#!/usr/bin/env python3
# Assignment n 4, given in lesson 08 on 05/11/19.
# Author: Leonardo Tamiano

import numpy as np

from sklearn import datasets
from itertools import combinations

# import previous work
from assignment_1.entropy      import entropy
from assignment_2.assignment_2 import mutual_information
from assignment_3.assignment_3 import estimate_pmf

# Load iris dataset
iris = datasets.load_iris()
iris_data_matrix, class_vector = iris.data, iris.target

# ----------------------------------------------
# 1 - FIRST POINT
# ----------------------------------------------

# Discretize the samples as integers
discretized_feature_1 = (10*iris_data_matrix[:, 0:1]).astype(int).flatten()
discretized_feature_2 = (10*iris_data_matrix[:, 1:2]).astype(int).flatten()
discretized_feature_3 = (10*iris_data_matrix[:, 2:3]).astype(int).flatten()
discretized_feature_4 = (10*iris_data_matrix[:, 3:4]).astype(int).flatten()

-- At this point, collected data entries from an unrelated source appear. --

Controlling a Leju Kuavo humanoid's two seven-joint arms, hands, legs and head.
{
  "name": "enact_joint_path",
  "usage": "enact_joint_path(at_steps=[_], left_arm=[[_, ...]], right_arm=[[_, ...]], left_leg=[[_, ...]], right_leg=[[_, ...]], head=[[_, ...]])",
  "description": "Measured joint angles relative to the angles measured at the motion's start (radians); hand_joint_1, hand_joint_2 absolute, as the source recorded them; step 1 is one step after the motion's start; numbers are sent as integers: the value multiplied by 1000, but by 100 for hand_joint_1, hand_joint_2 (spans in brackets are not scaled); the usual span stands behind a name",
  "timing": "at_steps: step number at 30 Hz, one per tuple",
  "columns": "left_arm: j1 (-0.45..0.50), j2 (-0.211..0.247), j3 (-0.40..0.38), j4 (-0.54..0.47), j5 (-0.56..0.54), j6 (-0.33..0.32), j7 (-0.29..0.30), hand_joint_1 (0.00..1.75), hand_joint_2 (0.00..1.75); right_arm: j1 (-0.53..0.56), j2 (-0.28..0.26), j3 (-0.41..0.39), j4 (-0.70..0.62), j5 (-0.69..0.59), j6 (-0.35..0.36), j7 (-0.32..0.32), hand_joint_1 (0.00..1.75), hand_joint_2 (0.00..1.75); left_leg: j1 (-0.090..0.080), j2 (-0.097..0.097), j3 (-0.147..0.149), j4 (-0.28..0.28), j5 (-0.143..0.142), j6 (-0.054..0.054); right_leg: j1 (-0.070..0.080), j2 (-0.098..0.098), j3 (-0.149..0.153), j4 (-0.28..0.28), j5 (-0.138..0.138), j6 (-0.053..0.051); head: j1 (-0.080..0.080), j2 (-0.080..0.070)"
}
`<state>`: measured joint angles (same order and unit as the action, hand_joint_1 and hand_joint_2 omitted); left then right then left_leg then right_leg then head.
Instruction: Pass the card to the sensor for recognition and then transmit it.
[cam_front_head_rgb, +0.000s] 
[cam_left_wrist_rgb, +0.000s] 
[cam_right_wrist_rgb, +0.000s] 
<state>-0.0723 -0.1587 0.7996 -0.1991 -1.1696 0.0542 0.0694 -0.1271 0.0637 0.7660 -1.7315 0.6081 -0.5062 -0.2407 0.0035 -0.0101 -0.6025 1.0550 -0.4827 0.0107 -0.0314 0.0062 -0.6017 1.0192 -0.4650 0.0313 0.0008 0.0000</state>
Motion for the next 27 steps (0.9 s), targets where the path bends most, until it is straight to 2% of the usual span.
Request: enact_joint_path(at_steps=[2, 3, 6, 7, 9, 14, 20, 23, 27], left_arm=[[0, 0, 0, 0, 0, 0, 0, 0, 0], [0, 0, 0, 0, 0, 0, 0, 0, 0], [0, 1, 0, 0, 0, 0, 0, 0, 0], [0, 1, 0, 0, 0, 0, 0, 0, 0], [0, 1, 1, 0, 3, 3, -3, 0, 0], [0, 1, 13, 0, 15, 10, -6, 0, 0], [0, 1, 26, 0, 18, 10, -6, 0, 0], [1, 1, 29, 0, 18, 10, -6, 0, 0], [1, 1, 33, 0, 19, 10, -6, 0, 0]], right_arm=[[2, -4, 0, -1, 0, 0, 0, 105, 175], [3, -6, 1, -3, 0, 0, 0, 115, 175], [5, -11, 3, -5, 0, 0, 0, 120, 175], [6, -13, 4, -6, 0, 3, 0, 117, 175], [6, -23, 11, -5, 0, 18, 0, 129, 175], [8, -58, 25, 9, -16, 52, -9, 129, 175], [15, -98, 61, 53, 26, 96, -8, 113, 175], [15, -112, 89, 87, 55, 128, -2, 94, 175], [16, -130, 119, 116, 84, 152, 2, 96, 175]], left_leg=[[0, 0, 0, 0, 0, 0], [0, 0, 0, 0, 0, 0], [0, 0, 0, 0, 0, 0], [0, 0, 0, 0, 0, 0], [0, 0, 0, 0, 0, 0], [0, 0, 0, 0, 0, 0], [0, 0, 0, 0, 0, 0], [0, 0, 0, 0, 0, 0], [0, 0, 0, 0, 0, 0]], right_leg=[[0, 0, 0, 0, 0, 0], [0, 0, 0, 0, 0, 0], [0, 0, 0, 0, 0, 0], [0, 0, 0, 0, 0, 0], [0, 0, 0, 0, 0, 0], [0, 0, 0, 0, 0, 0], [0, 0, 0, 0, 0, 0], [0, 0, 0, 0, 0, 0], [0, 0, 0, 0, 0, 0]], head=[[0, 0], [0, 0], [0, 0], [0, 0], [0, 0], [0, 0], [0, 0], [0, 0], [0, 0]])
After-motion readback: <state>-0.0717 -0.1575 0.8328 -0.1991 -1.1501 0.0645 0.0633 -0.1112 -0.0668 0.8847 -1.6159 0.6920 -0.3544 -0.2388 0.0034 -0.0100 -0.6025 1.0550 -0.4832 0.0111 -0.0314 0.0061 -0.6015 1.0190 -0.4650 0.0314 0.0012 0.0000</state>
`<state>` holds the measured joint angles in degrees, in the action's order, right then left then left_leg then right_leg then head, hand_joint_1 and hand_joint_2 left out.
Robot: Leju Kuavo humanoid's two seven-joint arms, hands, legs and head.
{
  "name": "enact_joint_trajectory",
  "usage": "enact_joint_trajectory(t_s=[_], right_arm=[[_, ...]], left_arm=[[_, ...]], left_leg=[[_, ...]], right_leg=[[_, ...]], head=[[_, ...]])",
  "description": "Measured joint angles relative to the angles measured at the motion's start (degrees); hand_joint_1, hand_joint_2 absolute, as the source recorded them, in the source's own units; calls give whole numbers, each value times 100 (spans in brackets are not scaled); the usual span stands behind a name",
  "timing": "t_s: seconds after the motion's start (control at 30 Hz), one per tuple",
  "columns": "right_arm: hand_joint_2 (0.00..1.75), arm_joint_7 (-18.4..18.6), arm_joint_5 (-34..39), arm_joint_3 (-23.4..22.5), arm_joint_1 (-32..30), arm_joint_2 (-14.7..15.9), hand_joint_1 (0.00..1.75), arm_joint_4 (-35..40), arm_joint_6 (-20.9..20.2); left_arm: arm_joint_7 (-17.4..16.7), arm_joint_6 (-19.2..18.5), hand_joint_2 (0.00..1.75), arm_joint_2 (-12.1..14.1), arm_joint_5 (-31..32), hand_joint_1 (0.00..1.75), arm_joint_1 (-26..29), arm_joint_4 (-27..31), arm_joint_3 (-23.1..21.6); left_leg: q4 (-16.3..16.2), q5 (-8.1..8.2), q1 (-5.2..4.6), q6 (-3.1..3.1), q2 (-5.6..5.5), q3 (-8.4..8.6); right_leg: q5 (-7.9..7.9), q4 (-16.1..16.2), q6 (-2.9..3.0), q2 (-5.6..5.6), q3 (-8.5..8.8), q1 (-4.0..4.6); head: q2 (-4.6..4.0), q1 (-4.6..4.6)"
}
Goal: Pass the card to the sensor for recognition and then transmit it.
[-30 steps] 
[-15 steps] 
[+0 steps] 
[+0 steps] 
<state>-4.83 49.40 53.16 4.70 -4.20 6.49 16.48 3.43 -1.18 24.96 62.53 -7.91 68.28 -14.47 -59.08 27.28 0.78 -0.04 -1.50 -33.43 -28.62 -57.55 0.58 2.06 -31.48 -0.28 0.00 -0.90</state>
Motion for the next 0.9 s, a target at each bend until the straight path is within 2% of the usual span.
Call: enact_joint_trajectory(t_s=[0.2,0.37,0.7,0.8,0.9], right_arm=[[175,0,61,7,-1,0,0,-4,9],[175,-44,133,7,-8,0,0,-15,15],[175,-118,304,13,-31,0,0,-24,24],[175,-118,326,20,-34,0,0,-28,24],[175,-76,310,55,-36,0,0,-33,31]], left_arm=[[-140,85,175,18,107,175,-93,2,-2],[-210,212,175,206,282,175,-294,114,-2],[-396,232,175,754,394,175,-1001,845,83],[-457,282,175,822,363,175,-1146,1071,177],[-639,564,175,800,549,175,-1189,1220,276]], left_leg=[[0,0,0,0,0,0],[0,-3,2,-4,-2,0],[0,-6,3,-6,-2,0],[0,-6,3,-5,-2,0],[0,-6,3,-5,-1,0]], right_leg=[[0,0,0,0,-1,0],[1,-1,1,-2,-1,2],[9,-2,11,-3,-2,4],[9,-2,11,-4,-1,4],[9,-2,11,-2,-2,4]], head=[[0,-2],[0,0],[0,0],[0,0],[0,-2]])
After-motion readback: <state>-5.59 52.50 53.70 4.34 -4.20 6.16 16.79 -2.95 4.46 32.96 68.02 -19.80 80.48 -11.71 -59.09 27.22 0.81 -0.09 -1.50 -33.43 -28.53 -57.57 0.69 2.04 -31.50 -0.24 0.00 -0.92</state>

# Compute the probability mass function of the features of the Iris
# dataset. For each feature we want to estimate a single pmf.
values_1, pmf_1 = estimate_pmf(discretized_feature_1)
values_2, pmf_2 = estimate_pmf(discretized_feature_2)
values_3, pmf_3 = estimate_pmf(discretized_feature_3)
values_4, pmf_4 = estimate_pmf(discretized_feature_4)

values = [values_1, values_2, values_3, values_4]
pmfs   = [pmf_1, pmf_2, pmf_3, pmf_4]

# ----------------------------------------------
# 2 - SECOND POINT
# ----------------------------------------------

# Compute the (discrete) entropy of the features of the Iris datasets.
entropy_1 = entropy(np.array(pmf_1))
entropy_2 = entropy(np.array(pmf_2))
entropy_3 = entropy(np.array(pmf_3))
entropy_4 = entropy(np.array(pmf_4))

print("/------------------------------------/")
print("Second point:\n")
print(f"entropy_1 = {entropy_1}")
print(f"entropy_2 = {entropy_2}")
print(f"entropy_3 = {entropy_3}")
print(f"entropy_4 = {entropy_4}")

# ----------------------------------------------
# 3 - THIRD POINT
# ----------------------------------------------

# NOTE: To compute the mutual informations we also have to compute the
# joint distribution for each couples of features.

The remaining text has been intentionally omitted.